» **Activity**: Produce all the records again exactly as they stand.

(Extracted information)

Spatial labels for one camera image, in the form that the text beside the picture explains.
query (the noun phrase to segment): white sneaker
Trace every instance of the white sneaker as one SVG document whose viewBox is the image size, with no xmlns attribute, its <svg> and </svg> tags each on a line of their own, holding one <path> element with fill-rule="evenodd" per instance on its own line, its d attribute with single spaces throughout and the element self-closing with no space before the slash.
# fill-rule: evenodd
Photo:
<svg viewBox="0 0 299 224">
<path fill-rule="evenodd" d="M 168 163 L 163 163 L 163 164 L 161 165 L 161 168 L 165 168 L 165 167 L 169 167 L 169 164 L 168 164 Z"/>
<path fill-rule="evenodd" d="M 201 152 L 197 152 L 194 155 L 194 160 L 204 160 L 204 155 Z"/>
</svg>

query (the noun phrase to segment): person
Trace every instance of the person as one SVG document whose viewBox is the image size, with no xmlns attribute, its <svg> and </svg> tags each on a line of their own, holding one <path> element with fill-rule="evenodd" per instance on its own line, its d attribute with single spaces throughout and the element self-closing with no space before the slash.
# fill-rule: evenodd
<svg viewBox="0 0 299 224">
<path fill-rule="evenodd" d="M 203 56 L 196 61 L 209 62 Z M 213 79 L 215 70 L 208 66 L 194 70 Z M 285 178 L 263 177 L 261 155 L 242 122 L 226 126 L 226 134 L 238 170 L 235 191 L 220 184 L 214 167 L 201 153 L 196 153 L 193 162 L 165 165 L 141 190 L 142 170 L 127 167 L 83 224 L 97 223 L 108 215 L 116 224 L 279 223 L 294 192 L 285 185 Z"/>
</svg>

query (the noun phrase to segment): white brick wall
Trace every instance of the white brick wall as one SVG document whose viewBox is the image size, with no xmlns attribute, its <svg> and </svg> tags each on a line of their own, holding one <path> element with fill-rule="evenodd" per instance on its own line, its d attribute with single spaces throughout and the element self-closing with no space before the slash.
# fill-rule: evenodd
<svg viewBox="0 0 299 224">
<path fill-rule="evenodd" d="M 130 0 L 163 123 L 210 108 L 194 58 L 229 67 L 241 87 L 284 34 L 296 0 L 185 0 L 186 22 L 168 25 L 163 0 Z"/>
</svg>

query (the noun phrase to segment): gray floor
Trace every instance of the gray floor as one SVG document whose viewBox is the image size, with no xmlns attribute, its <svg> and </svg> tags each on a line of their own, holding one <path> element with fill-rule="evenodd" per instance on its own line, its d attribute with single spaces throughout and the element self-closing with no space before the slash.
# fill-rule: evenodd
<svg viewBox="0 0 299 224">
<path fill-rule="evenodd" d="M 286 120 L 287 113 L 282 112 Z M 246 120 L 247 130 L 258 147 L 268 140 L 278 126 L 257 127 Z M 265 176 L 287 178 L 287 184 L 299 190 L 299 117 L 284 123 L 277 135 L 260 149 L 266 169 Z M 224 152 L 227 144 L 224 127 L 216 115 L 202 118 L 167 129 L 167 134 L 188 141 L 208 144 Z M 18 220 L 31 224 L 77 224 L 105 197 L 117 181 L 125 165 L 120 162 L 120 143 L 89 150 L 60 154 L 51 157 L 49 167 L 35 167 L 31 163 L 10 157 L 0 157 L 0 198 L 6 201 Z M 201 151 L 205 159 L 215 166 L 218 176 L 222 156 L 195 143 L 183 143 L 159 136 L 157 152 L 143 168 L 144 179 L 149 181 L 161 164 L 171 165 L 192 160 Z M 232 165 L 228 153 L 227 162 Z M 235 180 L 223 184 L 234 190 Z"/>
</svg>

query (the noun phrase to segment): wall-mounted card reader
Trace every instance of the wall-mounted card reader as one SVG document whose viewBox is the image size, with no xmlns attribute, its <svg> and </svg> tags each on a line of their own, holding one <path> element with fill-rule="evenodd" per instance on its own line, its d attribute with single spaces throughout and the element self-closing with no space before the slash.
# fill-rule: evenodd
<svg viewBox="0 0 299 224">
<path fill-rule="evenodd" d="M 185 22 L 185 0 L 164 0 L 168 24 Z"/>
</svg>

(End Extracted information)

» **Task response**:
Spatial labels for one camera image, in the form that the text beside the picture explains.
query (the noun phrase to segment): white sneaker
Trace every instance of the white sneaker as one SVG document whose viewBox is the image size, with no xmlns attribute, its <svg> and </svg> tags each on a line of their own, holding one <path> element with fill-rule="evenodd" per instance on its own line, its d attribute with single spaces throughout and the element self-closing with no space before the slash.
# fill-rule: evenodd
Photo:
<svg viewBox="0 0 299 224">
<path fill-rule="evenodd" d="M 168 163 L 163 163 L 163 164 L 161 165 L 161 168 L 165 168 L 165 167 L 169 167 L 169 164 L 168 164 Z"/>
<path fill-rule="evenodd" d="M 201 152 L 197 152 L 194 155 L 194 160 L 204 160 L 204 155 Z"/>
</svg>

query (the noun phrase to segment): person
Trace every instance of the person as one SVG document whose viewBox is the image size, with no xmlns attribute, its <svg> and </svg> tags each on a line of their own, holding one <path> element with fill-rule="evenodd" per instance on its own line, its d attribute with single spaces throughout and the element self-closing with no space before the slash.
# fill-rule: evenodd
<svg viewBox="0 0 299 224">
<path fill-rule="evenodd" d="M 203 56 L 196 61 L 209 62 Z M 213 79 L 215 70 L 208 66 L 194 70 Z M 285 178 L 263 177 L 261 155 L 242 122 L 226 126 L 226 134 L 238 170 L 235 191 L 220 184 L 214 167 L 201 153 L 196 153 L 193 162 L 165 165 L 141 190 L 142 170 L 127 167 L 83 224 L 97 223 L 108 215 L 116 224 L 279 223 L 294 192 L 285 185 Z"/>
</svg>

query (the noun phrase to segment): white brick wall
Trace every instance of the white brick wall as one SVG document whose viewBox is the image size, with no xmlns attribute, its <svg> and </svg> tags each on a line of their own, holding one <path> element with fill-rule="evenodd" per instance on its own line, its d attribute with single spaces throughout and the element self-closing with no space before the slash.
# fill-rule: evenodd
<svg viewBox="0 0 299 224">
<path fill-rule="evenodd" d="M 130 0 L 163 123 L 210 108 L 194 58 L 229 67 L 241 87 L 284 34 L 296 0 L 185 0 L 186 22 L 168 25 L 163 0 Z"/>
</svg>

query (the noun phrase to segment): gray floor
Trace every instance of the gray floor as one SVG document whose viewBox is the image size, with no xmlns attribute, its <svg> and </svg> tags each on a line of their own, holding one <path> element with fill-rule="evenodd" per instance on its own line, its d attribute with single spaces throughout and the element self-closing with no space before the slash.
# fill-rule: evenodd
<svg viewBox="0 0 299 224">
<path fill-rule="evenodd" d="M 286 120 L 287 113 L 282 112 Z M 246 120 L 247 130 L 258 147 L 268 140 L 278 126 L 257 127 Z M 265 176 L 287 178 L 287 184 L 299 190 L 299 117 L 284 123 L 277 135 L 260 149 L 266 169 Z M 224 152 L 227 144 L 224 127 L 216 115 L 202 118 L 167 129 L 167 134 L 188 141 L 208 144 Z M 18 220 L 31 224 L 77 224 L 105 197 L 117 181 L 125 165 L 120 162 L 120 143 L 89 150 L 60 154 L 51 157 L 49 167 L 35 167 L 31 163 L 10 157 L 0 157 L 0 198 L 6 201 Z M 201 151 L 205 159 L 215 166 L 218 176 L 222 156 L 195 143 L 183 143 L 159 136 L 157 152 L 143 168 L 144 179 L 149 181 L 161 164 L 171 165 L 192 160 Z M 232 165 L 228 153 L 227 162 Z M 235 180 L 223 184 L 234 190 Z"/>
</svg>

query (the noun phrase to segment): wall-mounted card reader
Trace every instance of the wall-mounted card reader as one SVG document whose viewBox is the image size, with no xmlns attribute, its <svg> and </svg> tags each on a line of their own, holding one <path> element with fill-rule="evenodd" per instance on its own line, its d attribute with single spaces throughout and the element self-closing with no space before the slash.
# fill-rule: evenodd
<svg viewBox="0 0 299 224">
<path fill-rule="evenodd" d="M 185 22 L 185 0 L 164 0 L 168 24 Z"/>
</svg>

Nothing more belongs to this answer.